Problem to work on = Copy the final lines exactly, starting at the one that contains "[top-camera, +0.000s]" and ending with the last line of the listing below. Pictures are not part of the copy.
::::
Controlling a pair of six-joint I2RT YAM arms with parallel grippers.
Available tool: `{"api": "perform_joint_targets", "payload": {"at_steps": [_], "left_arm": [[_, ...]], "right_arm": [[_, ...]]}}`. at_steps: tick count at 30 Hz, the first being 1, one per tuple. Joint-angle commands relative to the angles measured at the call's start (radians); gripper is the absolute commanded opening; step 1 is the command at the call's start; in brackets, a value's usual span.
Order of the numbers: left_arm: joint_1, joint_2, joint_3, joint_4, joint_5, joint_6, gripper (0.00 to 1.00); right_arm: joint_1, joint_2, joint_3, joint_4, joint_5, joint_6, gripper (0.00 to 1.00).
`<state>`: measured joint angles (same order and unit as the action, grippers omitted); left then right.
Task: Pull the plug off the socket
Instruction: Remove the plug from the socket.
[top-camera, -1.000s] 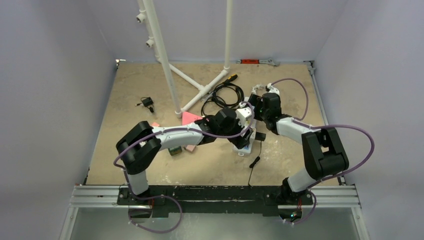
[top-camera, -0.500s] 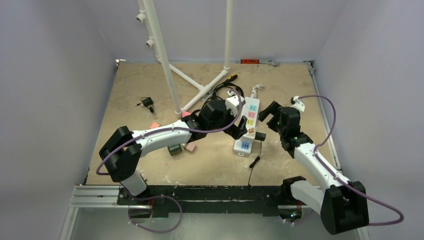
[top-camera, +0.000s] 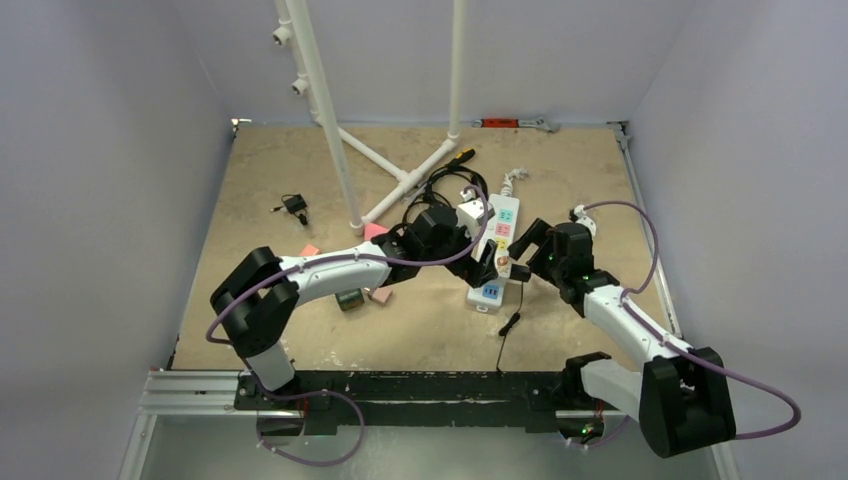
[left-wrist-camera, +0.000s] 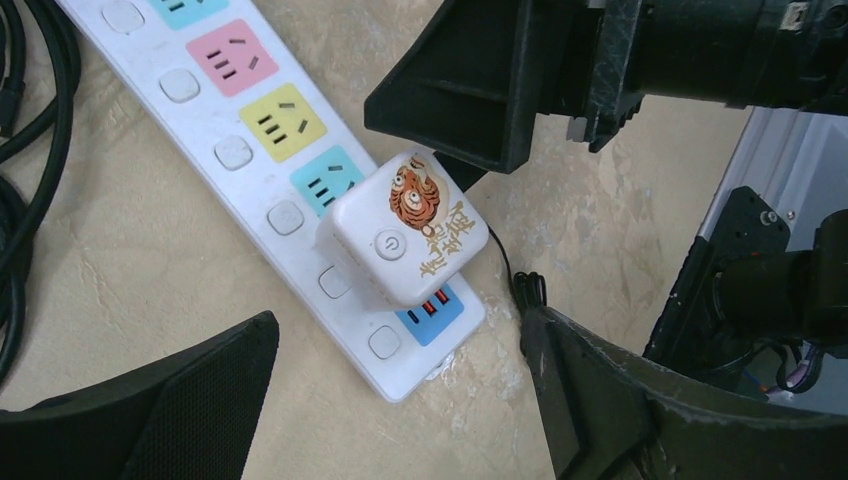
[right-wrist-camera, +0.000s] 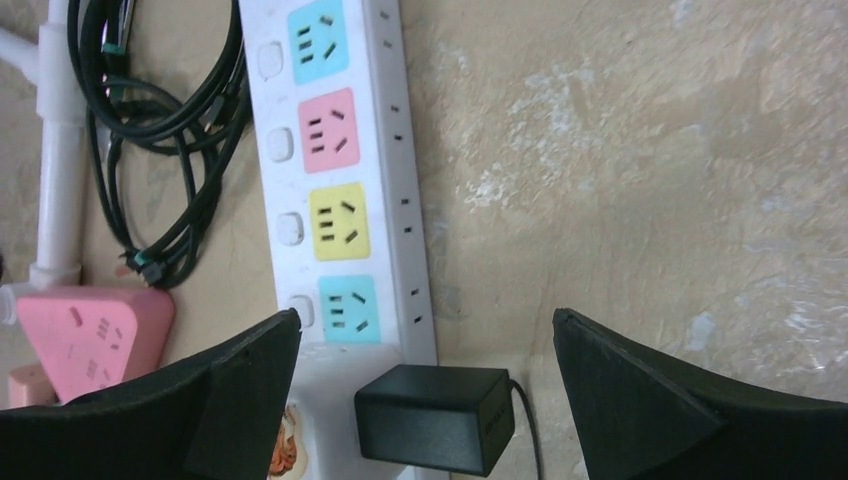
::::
Task response =
[top-camera, +0.000s] 
[left-wrist-camera, +0.000s] 
[right-wrist-camera, +0.000s] 

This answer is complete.